TASK DETAILS: Exactly as they appear, transcribe the entries and skip any pictures.

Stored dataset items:
◆ ◆ ◆ ◆

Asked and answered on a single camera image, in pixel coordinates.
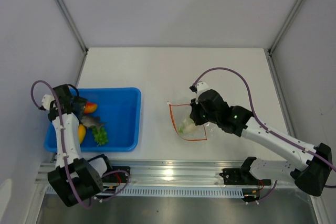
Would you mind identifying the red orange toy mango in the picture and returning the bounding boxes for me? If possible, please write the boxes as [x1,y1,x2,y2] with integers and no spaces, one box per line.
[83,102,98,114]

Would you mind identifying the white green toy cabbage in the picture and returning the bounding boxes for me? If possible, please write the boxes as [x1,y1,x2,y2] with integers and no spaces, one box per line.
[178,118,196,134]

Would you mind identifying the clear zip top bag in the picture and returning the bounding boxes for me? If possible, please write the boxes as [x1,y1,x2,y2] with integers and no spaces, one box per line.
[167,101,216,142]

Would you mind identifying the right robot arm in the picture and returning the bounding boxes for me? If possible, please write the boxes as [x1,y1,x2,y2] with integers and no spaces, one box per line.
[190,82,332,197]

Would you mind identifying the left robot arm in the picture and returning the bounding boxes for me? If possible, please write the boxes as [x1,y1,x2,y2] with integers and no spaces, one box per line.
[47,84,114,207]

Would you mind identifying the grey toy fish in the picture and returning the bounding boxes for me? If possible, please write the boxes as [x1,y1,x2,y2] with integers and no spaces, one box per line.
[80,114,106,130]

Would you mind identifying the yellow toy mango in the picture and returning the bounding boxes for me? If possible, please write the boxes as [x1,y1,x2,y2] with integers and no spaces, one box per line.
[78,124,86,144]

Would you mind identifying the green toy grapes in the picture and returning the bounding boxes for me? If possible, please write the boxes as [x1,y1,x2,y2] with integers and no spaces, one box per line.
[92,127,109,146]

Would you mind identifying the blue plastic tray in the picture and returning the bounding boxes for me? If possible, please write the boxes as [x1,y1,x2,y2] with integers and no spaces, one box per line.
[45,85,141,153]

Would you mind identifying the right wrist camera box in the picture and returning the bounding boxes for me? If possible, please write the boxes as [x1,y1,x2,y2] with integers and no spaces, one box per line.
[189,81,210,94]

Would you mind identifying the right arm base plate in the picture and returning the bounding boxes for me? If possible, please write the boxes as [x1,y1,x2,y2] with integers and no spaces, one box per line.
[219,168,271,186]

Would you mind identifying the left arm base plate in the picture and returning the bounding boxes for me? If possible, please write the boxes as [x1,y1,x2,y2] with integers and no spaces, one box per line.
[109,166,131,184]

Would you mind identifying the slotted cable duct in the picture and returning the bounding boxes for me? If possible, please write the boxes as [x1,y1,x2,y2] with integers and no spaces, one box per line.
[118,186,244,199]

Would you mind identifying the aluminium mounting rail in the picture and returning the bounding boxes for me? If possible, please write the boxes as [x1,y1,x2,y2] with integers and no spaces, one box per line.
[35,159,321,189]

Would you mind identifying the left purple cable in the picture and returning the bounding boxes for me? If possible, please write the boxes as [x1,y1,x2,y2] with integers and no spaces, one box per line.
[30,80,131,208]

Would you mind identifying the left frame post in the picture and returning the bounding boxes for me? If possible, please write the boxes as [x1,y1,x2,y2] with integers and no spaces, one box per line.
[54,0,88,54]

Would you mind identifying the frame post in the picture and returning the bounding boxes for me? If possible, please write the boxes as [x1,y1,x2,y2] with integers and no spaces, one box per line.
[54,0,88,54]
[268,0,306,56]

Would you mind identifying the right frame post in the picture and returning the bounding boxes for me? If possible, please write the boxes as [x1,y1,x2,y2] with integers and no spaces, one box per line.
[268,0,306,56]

◆ ◆ ◆ ◆

WRITTEN SOLUTION:
Asked and answered on a single camera image, in pixel coordinates.
Would you mind identifying the red orange toy mango in the picture and returning the bounding boxes for me? If possible, please write the boxes as [x1,y1,x2,y2] with integers and no spaces, one box per line.
[83,102,98,114]

Would you mind identifying the white green toy cabbage in the picture and returning the bounding boxes for me? If possible, please write the boxes as [x1,y1,x2,y2] with integers and no spaces, one box per line.
[178,118,196,134]

Would you mind identifying the clear zip top bag in the picture and returning the bounding boxes for me? If possible, please write the boxes as [x1,y1,x2,y2] with integers and no spaces, one box per line.
[167,101,216,142]

Would you mind identifying the right robot arm in the picture and returning the bounding boxes for me? If possible, please write the boxes as [x1,y1,x2,y2] with integers and no spaces, one box per line.
[190,82,332,197]

Would you mind identifying the left robot arm in the picture and returning the bounding boxes for me? If possible, please write the boxes as [x1,y1,x2,y2] with integers and no spaces, one box per line.
[47,84,114,207]

Would you mind identifying the grey toy fish in the picture and returning the bounding boxes for me? If possible, please write the boxes as [x1,y1,x2,y2] with integers and no spaces, one box per line.
[80,114,106,130]

Would you mind identifying the yellow toy mango in the picture and returning the bounding boxes for me? If possible, please write the boxes as [x1,y1,x2,y2] with integers and no spaces, one box per line.
[78,124,86,144]

Would you mind identifying the green toy grapes in the picture and returning the bounding boxes for me? If possible, please write the boxes as [x1,y1,x2,y2] with integers and no spaces, one box per line.
[92,127,109,146]

Would you mind identifying the blue plastic tray in the picture and returning the bounding boxes for me? If possible, please write the boxes as [x1,y1,x2,y2] with integers and no spaces, one box per line.
[45,85,141,153]

Would you mind identifying the right wrist camera box in the picture and returning the bounding boxes for me? If possible, please write the boxes as [x1,y1,x2,y2] with integers and no spaces, one box per line.
[189,81,210,94]

Would you mind identifying the right arm base plate in the picture and returning the bounding boxes for me? If possible, please write the boxes as [x1,y1,x2,y2] with integers and no spaces, one box per line.
[219,168,271,186]

Would you mind identifying the left arm base plate in the picture and returning the bounding boxes for me? If possible, please write the boxes as [x1,y1,x2,y2] with integers and no spaces, one box per line.
[109,166,131,184]

Would you mind identifying the slotted cable duct in the picture and returning the bounding boxes for me? If possible, please write the boxes as [x1,y1,x2,y2] with integers and no spaces, one box per line.
[118,186,244,199]

Would you mind identifying the aluminium mounting rail in the picture and returning the bounding boxes for me? If possible, please write the boxes as [x1,y1,x2,y2] with integers and no spaces, one box per line.
[35,159,321,189]

Would you mind identifying the left purple cable in the picture and returning the bounding boxes for me? If possible, please write the boxes as [x1,y1,x2,y2] with integers and no spaces, one box per line.
[30,80,131,208]

Would you mind identifying the left frame post in the picture and returning the bounding boxes for me? If possible, please write the boxes as [x1,y1,x2,y2] with integers and no spaces, one box per line.
[54,0,88,54]

Would you mind identifying the frame post in the picture and returning the bounding boxes for me? If possible, please write the boxes as [x1,y1,x2,y2] with integers and no spaces, one box per line.
[54,0,88,54]
[268,0,306,56]

Would you mind identifying the right frame post in the picture and returning the bounding boxes for me? If possible, please write the boxes as [x1,y1,x2,y2] with integers and no spaces, one box per line.
[268,0,306,56]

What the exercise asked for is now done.